親御さんとして最も心配なのは、「病院に行くべきか、家で様子を見るべきか」という判断かと思います。通常、嘔吐が1~2回で止まり、お子さんが元気で明るい表情を取り戻していれば、家で様子を見ても問題ありません。

しかし、以下のような症状が見られる場合は、速やかに医療機関を受診することをお勧めします。

  • 嘔吐が長引いている
  • 腹痛や下痢があり、お腹が張っている
  • 頭痛がある
  • 息が荒い
  • 熱が出ている
  • 元気がなさそう、ぐったりしている
  • 吐しゃ物に血や緑色の液体が混ざっている

子供は脱水状態になりやすいため、尿が出ているかもチェックしていただきたいポイントです。繰り返し嘔吐すると、食物の残りがなくなり、胃液の黄色が目立つようになります。嘔吐物が赤色の場合は血液が混じっている可能性があり(消化性潰瘍の兆候)、緑色の場合は腸閉塞の恐れがあるため、緊急処置が必要です。重篤な状態になる前に、医療機関へ問い合わせしましょう。

元気なのに子供の下痢が続く

子供の下痢は珍しくない症状で、その多くは感染性胃腸炎によって起こります。その場合は通常、対症療法により約2週間で改善されます。ただし、下痢が頻繁であったり、量が多かったり、血が混じったりしている場合は、早めに医療機関を受診してください。

離乳食を始める前の赤ちゃんは通常、便が柔らかいもので、新生児ではほとんど水分のような便が普通です。日頃から便の回数や特徴をチェックし、変化があるかを観察しましょう。下痢以外に問題がなく、食事や水分摂取が正常で、元気がある場合は、ご自宅で様子を見ても問題ありません。

子供の下痢の原因

感染症

ウイルス、細菌、または寄生虫による感染が一般的な原因です。
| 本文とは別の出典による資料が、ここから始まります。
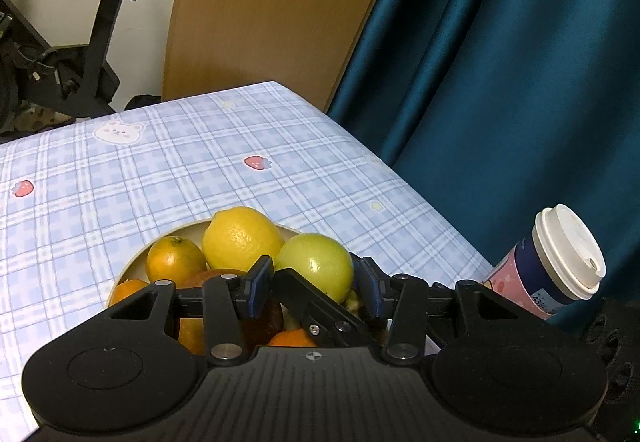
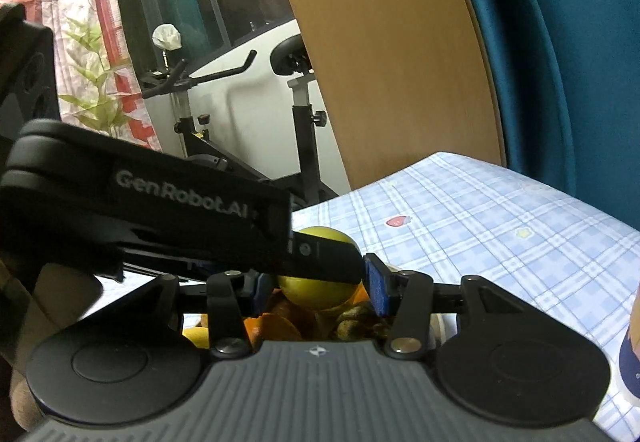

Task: Organize fruits

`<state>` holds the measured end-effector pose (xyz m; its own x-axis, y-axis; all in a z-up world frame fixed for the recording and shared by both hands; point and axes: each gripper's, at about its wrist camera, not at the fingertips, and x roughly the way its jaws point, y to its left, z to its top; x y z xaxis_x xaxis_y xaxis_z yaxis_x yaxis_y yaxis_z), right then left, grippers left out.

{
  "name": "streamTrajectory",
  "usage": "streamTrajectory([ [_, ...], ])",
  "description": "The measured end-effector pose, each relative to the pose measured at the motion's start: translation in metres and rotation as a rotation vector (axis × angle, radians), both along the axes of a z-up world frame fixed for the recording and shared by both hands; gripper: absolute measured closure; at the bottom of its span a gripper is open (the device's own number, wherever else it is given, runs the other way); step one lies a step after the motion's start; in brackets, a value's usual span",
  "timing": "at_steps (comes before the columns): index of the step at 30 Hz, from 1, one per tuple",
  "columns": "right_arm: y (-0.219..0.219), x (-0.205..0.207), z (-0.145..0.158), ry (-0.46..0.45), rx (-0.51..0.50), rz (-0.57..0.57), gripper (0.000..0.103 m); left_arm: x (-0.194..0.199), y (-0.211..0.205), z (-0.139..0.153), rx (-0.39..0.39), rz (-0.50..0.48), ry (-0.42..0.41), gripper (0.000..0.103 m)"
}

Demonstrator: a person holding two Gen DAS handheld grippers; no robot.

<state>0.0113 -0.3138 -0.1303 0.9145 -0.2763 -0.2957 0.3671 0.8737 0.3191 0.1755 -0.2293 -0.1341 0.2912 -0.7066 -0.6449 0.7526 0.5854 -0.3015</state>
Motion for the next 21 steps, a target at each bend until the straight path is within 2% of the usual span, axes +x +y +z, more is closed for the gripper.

ロタウイルスやノロウイルスが代表的なものです。

 食事

新しい食品に対するアレルギー反応や不耐症(例えば、乳糖不耐症)が下痢を引き起こすことがあります。

食中毒

汚染された食べ物や水を摂取することで下痢を引き起こすことがあります。

抗生物質の影響

抗菌薬(抗生物質)は腸内の微生物叢のバランスを崩し、下痢を引き起こすことがあります。

ストレスや不安

精神的なストレスや不安が一時的な下痢を引き起こすこともあります。

子供の下痢の治し方

お子さんが下痢をしていても、機嫌が良く水分摂取が摂れていて、尿がきちんと排出されている場合は、ご自宅で経過観察しても問題ありません。しかし、下痢の頻度や量が増え、血液が混じる、または腹痛が強くなるなどの症状の変化が見られる場合は、医療機関を受診してください。
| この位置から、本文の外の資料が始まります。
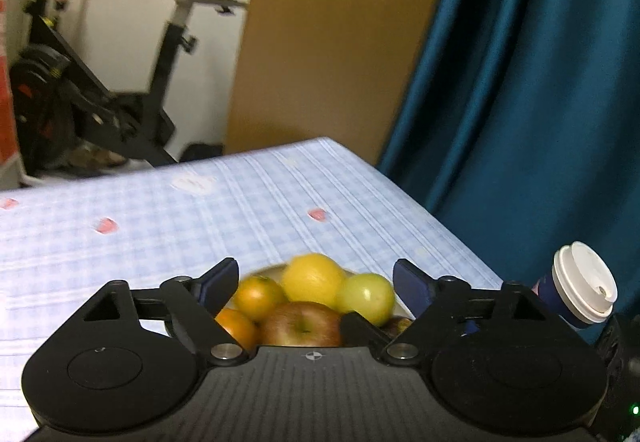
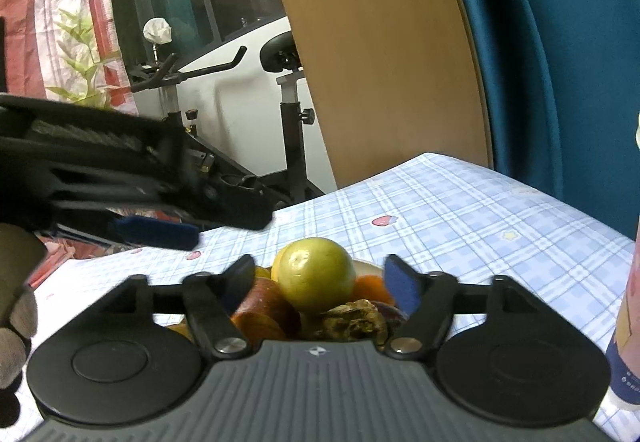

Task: Organize fruits

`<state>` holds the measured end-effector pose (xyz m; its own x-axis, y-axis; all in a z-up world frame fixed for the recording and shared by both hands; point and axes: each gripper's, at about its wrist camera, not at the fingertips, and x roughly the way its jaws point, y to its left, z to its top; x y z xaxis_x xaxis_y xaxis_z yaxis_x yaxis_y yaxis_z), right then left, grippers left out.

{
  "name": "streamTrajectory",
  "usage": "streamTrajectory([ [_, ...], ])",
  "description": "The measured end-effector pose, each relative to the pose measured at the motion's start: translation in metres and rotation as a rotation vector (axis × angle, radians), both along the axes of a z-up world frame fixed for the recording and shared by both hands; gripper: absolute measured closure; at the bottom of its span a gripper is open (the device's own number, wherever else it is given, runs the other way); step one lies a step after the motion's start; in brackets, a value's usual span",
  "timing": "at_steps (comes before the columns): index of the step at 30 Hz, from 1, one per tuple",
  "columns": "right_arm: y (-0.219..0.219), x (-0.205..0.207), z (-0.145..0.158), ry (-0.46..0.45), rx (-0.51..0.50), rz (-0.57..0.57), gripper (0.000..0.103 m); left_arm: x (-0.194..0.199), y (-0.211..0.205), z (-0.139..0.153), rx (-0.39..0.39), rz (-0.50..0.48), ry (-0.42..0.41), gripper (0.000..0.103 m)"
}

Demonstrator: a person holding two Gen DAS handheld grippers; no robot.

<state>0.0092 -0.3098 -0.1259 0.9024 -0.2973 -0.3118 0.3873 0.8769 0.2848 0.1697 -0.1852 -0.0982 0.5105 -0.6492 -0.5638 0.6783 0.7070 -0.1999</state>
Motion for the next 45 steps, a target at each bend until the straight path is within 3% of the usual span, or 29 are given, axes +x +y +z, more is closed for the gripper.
streamTrajectory([
  [5,0.010,0.001,0.012,0.047,-0.045,-0.006,0.005,-0.011,0.036,0.019,-0.011,0.102,-0.027,0.007],
  [9,0.023,-0.005,0.025,0.081,-0.104,0.018,0.000,-0.026,0.064,0.028,0.046,0.212,-0.078,0.007],
  [20,0.055,-0.029,0.062,0.189,-0.057,0.153,0.000,-0.089,0.127,0.052,0.149,0.318,-0.178,0.007],
  [30,0.100,-0.044,0.106,0.179,-0.110,0.213,0.000,-0.132,0.178,0.078,0.075,0.414,-0.182,0.007],
  [45,0.122,-0.044,0.119,0.168,-0.156,0.251,0.000,-0.150,0.181,0.080,0.127,0.498,-0.216,0.005],
])
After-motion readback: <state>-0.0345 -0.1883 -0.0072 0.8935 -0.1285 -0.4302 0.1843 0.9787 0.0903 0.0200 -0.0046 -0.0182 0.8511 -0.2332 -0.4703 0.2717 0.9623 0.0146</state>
脱水を防ぐためには、こまめに水分を摂取することが重要で、特に嘔吐や多量の下痢がある場合は、経口補水液(OS-1®など)が推奨されます。急性胃腸炎による下痢の際の食事は、消化が良くお腹に優しいものを選び、脂肪分や糖分の多い食品は避けることが望ましいです。人工乳を飲んでいる場合は、希釈せずにそのまま与えても問題ありません。下痢が頻繁に起こるとおしりが赤くなることがあるため、おむつは頻繁に交換し、洗浄後は優しく拭き、赤みが出たら早めに保護薬を塗ることが大切です。感染性の下痢の可能性がある場合は、オムツ交換後には手洗いを徹底し、感染拡大を防ぎましょう。

子供の下痢・嘔吐の際に
気を付けること

子供は大人よりも水分を多く必要とし、水分調節機能も未熟なため、嘔吐や下痢が少しでもあると脱水症になりやすいです。脱水の兆候には、涙の減少、口の乾燥、尿量の減少などがあります。脱水を防ぐためには、経口補水液が有効とされており、嘔吐や下痢が始まったら早めに与えることが大切です。
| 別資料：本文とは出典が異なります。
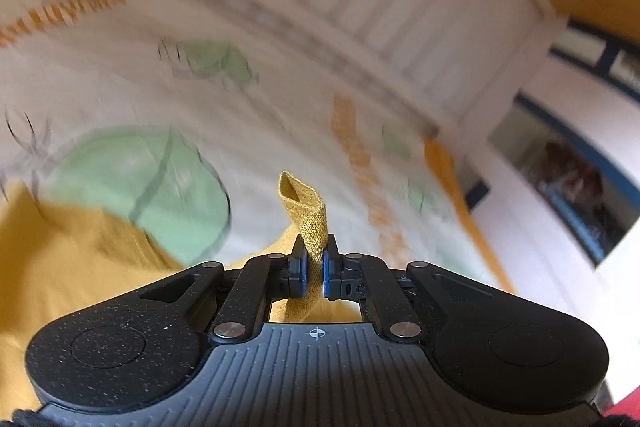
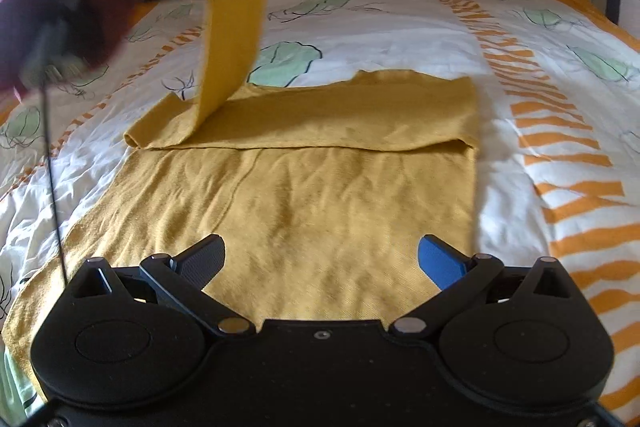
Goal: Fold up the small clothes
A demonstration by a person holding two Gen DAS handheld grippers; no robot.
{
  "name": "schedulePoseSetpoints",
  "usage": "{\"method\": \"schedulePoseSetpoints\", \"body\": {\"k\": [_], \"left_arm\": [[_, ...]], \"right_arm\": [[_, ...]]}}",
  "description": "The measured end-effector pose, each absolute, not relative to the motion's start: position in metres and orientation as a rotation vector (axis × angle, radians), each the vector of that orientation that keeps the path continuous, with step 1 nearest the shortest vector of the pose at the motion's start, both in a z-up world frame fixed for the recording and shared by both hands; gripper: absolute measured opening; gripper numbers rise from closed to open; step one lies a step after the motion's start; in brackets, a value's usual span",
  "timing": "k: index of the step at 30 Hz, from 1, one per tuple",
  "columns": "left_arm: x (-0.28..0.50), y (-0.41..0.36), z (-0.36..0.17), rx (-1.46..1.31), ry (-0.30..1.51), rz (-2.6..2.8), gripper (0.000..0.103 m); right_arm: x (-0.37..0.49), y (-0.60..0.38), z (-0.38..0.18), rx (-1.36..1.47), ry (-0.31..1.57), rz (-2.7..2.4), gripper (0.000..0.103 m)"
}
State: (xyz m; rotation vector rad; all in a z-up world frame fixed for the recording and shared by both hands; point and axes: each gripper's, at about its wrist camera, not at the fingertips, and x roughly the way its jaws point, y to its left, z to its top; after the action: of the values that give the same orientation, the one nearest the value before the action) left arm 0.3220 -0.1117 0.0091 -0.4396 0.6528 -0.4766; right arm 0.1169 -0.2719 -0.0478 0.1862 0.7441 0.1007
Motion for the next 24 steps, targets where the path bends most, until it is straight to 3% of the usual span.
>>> {"method": "schedulePoseSetpoints", "body": {"k": [4,6,8,14,24], "left_arm": [[0.322,-0.135,-0.018,-0.378,0.715,-0.513,0.010],[0.321,-0.143,-0.021,-0.354,0.733,-0.546,0.037],[0.313,-0.146,-0.020,-0.325,0.719,-0.574,0.046],[0.283,-0.134,0.001,-0.194,0.633,-0.596,0.059],[0.248,-0.045,-0.035,-0.063,0.671,-0.306,0.060]], "right_arm": [[0.113,-0.281,-0.050,0.207,0.747,0.086,0.102],[0.113,-0.283,-0.050,0.216,0.744,0.082,0.102],[0.113,-0.285,-0.050,0.222,0.743,0.081,0.102],[0.122,-0.284,-0.050,0.216,0.740,0.082,0.102],[0.163,-0.292,-0.042,0.249,0.694,0.087,0.102]]}}
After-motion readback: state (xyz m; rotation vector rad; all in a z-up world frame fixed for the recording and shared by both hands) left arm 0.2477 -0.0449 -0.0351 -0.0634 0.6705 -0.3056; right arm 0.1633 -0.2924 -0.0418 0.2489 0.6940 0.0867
重度の脱水症に進行すると、目のくぼみ、涙が出ない、手足の冷たさ、意識障害が起こり得るため、これらの症状が見られたら直ちに救急治療が必要です。また、便や嘔吐物には塩分も含まれており、下痢や嘔吐が続くと塩分不足にも注意が必要です。塩分不足は低ナトリウム血症を引き起こし、頭痛や意識のもうろうとした状態を招くことがあり、重症化すると命に関わることもあります。経口補水液は塩分補給にも有効なので、脱水対策として飲ませると良いでしょう。